Appellant (C5-02-441),

 

Minnesota 4-Wheel Drive Association, intervenor-defendant,

Appellant (C8-02-420).

 

Filed October 1, 2002

Affirmed in part and reversed in part

Lansing, Judge

 

Cass County District Court

File No. C201616

 

 

James P. Peters, Karna M. Peters, Peters & Peters, PLC, 20020 South Lakeshore Drive, Glenwood, MN  56334 (for respondent)

 

Mike Hatch, Attorney General, David P. Iverson, Joan Marie Eichhorst, Stephen B. Masten, Assistant Attorneys General, 445 Minnesota Street, Suite 900, St. Paul, MN  55101 (for appellant, Dep’t of Natural Resources)

 

Eric J. Magnuson, Patrick D. Robben, John R. Neve, Rider, Bennett, Egan & Arundel, LLP, Suite 200, 333 South Seventh Street, Minneapolis, MN  55402 (for appellant, All-Terrain Vehicle Ass’n of Minn.)

 

Cory J. Ayling, Douglas J. Franzen, McGrann Shea Anderson Carnival Straughn & Lamb, Chartered, 2600 U.S. Bancopr Center, 800 Nicollet Mall, Minneapolis, MN  55402 (for appellant Minnesota 4-Wheel Drive Association)

 

            Considered and decided by Lansing, Presiding Judge, Randall, Judge, and Klaphake, Judge.

S Y L L A B U S

 

            Under the Minnesota Environmental Protection Act, an environmental assessment worksheet must be prepared when twenty-five or more individual petitioners provide material evidence that a proposed project has the potential for significant environmental effects.  For purposes of this requirement, a project is a definite, site-specific action that contemplates on-the-ground environmental changes including changes in the nature of the existing use.

 

O P I N I O N

 

LANSING, Judge

 

            In a declaratory-relief action, the district court granted summary judgment for Minnesotans for Responsible Recreation (MRR) and ordered the Minnesota Department of Natural Resources (DNR) to complete environmental assessment worksheets (EAWs) on four off-highway vehicle (OHV) system plans developed by the DNR.  The DNR and the two intervenors, the All Terrain Vehicle Association of Minnesota (ATVAM) and the Minnesota 4-Wheel Drive Association (M4WDA), argue on appeal that the system plans are not projects as defined by Minn. R. 4410.0200, subp. 65 (2001), and therefore are not subject to environmental review.  We conclude that although the system plans themselves are not projects, eight individual trails identified in the affidavits attached to the petitions and discussed in the system plans are definite, site-specific actions that contemplate on-the-ground environmental changes and therefore constitute projects subject to environmental review.  We affirm in part and reverse in part.

F A C T S

 

MRR is a non-profit organization with the declared purpose to “advocate for the restoration, protection, and preservation of peace and quiet and a healthy environment on Minnesota’s trails and waterways for future generations.”  ATVAM is a non-profit corporation with the stated purpose of protecting “its interest in the successful and timely implementation of OHV trail systems.”  M4WDA is a nonprofit organization that has a stated purpose “to promote responsible, safe, and enjoyable use of 4-wheel drive vehicles.”  The DNR is the state administrative agency charged with protecting and managing Minnesota’s natural resources.

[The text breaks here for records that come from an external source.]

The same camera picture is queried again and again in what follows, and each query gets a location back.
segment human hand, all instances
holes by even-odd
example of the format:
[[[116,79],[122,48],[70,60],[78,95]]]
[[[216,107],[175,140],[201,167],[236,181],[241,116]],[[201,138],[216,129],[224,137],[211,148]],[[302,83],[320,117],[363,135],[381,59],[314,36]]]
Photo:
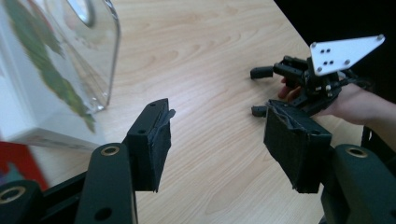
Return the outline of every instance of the human hand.
[[[286,78],[282,78],[281,82],[286,83]],[[300,86],[291,88],[285,85],[277,96],[290,102],[297,98],[300,92]],[[373,115],[371,108],[375,98],[377,98],[376,95],[365,91],[359,86],[348,84],[342,87],[338,97],[329,107],[318,112],[315,116],[333,115],[354,124],[366,125]]]
[[[277,94],[277,97],[279,97],[282,100],[287,100],[288,102],[294,100],[300,95],[301,87],[300,86],[295,86],[294,88],[288,87],[286,85],[286,78],[283,77],[282,80],[280,81],[281,83],[284,83],[285,86],[282,87],[282,89],[279,91]]]

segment wooden table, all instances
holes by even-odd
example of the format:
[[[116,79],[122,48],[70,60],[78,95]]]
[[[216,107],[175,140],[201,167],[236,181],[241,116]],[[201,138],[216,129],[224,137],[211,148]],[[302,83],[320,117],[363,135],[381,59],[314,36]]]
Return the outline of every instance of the wooden table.
[[[250,69],[305,59],[309,48],[271,0],[113,0],[122,38],[109,107],[97,114],[120,142],[146,104],[168,98],[172,147],[158,193],[137,192],[139,223],[318,223],[319,194],[291,188],[263,143],[253,105],[277,99],[280,76]],[[332,145],[361,127],[317,118]],[[33,148],[53,186],[87,169],[90,152]]]

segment white mounting plate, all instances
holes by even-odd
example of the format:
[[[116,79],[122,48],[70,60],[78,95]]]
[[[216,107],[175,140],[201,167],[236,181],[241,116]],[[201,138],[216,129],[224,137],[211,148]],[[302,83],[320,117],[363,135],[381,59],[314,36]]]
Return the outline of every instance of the white mounting plate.
[[[383,35],[312,43],[315,75],[321,77],[345,70],[384,43]]]

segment red object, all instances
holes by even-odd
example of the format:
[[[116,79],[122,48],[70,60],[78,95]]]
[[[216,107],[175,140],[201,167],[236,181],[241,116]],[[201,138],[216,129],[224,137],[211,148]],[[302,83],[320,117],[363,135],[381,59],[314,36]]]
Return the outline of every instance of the red object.
[[[34,180],[41,190],[49,187],[28,146],[0,142],[0,185],[10,178]]]

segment human arm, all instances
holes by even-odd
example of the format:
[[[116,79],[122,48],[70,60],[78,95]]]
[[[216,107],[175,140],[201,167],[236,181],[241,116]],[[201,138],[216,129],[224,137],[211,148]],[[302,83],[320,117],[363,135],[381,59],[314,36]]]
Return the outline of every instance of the human arm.
[[[298,89],[284,87],[278,96],[291,100],[298,93]],[[318,116],[324,115],[334,115],[370,128],[396,152],[396,104],[354,84],[348,84],[328,108],[318,113]]]

In June 2000, the DNR made available for review by the public four system plans for potential OHV trails in the forests of several Minnesota counties.  The four plans were divided into one single and three aggregated county units:  (1) Aitkin; (2) Pine and Southern Carlton; (3) Wadena, Southern Cass, and Crow Wing; and (4) Kanabec and Mille Lacs.  Each system plan addressed several potential trails, extensions of existing trails, and connections of existing trails for off-road vehicles (ORV), all-terrain vehicles (ATV), and off-highway motorcycles (OHM).  More than thirty potential trails, connections, and extensions were identified in the four plans.  None of the system plans contained a detailed assessment of the potential environmental impact of developing the trails, extensions, or connections.

The system plans also proposed continuing a DNR-initiated, rule-based forest classification system that had been implemented on an interim basis in 1998 and made permanent in 2000.  See Minn. R. 6100.1950 (2001).  This forest classification system categorized all state forests as managed, limited, or closed, designating the degree to which motorized vehicle use is permitted on state forest roads and trails.  Minn. R. 6100.1950, subps. 1, 2.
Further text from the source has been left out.